The game might have already been over — the final seconds just needed to tick away — but Lionel Hollins still had one last message for his team.
And so, with 19 seconds remaining and the Brooklyn Nets down 27, their coach called timeout and proceeded to rip into his players.
Hollins built the Memphis Grizzlies into a perennial Western Conference contender on grit and grind, on being able to withstand a punch and then deliver a counter.
His young Nets, he felt, had lost the will to fight. They had given up. It was the perfect teaching moment.
“We kind of shut down like we can’t win this game,” Hollins told reporters in San Antonio on Friday night after his team’s 102-75 loss. “You have to keep your confidence. You have to keep playing for the whole 48 minutes.”
The perception — even by many in his organization — might be that this is a “bridge year,” but Hollins isn’t about to buy into that. He is 62 years old, and he believes he can lead this rebuilding team to the playoffs.
“Every time you step out of bed in the morning, you learn something new,” Hollins said. “There’s always something you can take away.”
For the first two quarters Friday night, the Nets (0-2) looked really good. They made the right plays. They took care of the ball. Their bench delivered.
The Spurs (1-1), on the other hand, looked discombobulated. They trailed by as many as 10.
But then halftime came, and San Antonio made the proper adjustments. Its offense began humming like a well-oiled machine again. Smart passes led to open shots, which led to easy baskets. Tony Parker ignited the charge. Kawhi Leonard, LaMarcus Aldridge, Tim Duncan and Manu Ginobili all chipped in.

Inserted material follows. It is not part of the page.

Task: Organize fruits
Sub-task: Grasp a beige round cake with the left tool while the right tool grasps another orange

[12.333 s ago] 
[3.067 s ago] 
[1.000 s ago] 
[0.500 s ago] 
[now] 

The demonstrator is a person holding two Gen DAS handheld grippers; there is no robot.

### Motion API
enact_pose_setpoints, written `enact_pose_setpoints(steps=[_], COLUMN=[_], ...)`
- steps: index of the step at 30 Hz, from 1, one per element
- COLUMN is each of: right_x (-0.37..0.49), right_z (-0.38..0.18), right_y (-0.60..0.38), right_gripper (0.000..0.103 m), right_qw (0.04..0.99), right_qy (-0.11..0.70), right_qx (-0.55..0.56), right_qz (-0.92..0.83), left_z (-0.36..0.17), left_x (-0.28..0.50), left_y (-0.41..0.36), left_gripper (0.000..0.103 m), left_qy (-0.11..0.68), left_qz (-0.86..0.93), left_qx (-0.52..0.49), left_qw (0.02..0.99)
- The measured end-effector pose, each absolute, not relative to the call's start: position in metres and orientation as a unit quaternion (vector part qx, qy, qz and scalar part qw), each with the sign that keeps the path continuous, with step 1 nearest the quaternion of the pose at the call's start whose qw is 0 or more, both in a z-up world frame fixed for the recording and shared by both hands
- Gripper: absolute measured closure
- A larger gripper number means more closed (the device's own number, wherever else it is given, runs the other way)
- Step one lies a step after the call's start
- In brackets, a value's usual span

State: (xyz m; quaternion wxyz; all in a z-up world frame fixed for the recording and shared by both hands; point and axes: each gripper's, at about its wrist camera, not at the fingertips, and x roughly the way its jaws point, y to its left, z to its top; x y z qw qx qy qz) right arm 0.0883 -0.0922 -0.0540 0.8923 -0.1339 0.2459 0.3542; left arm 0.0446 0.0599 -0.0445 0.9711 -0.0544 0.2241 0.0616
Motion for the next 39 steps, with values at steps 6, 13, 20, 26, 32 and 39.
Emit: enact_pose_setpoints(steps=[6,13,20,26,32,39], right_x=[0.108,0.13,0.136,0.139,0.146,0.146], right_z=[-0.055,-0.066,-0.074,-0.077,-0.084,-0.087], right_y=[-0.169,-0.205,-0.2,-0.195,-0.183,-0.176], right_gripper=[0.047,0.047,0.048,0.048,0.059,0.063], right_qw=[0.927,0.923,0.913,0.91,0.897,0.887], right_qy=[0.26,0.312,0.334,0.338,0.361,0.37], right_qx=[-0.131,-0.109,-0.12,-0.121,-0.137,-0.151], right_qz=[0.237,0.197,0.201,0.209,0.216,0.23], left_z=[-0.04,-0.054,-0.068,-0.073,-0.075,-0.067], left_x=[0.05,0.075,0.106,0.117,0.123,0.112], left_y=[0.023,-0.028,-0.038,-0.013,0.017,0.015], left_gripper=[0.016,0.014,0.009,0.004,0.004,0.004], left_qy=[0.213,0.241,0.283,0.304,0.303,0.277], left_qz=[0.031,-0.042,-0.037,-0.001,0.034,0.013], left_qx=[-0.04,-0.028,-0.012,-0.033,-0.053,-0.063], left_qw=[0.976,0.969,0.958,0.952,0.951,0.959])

Meanwhile, the Nets had seven turnovers in the third quarter and were outscored 60-28 in the second half. They have never won at AT&T Center in the regular season (0-13).
“They did what they are known for and they played at a higher level than we did in the second half,” said Jarrett Jack, who had 12 points, seven assists and six rebounds in his season debut. Jack had missed the season opener due to a sore left hamstring.
Rondae Hollis-Jefferson (10 points, two blocks) once again showed flashes, but most of the important pieces surrounding Brook Lopez (17 points, 3 rebounds, 4 assists) offered little support. Joe Johnson, whom YES Network cameras caught icing his right hand late in the game, is 5-for-22 from the field in his first two games. Long-range marksman Wayne Ellington, who earned the starting shooting guard spot, is 1-for-9.
“They just kept going and we couldn’t put it in the bucket,” Lopez said.
Things don’t get much easier Saturday night, when the Nets head to Memphis to take on Hollins’ former team in the second half of a back-to-back set. In fact, six of the Nets’ next eight games are away from home.
If there’s one thing this coach’s best teams have always done, it’s play hard until the final buzzer.
That’s what Hollins wants. It’s what he demands.
The Nets might not have the most talent in the NBA, but they sure are a likable group.
They’ll endear themselves even more to their coach, as well as their fans, if they continue to give it their all — even when things get tough.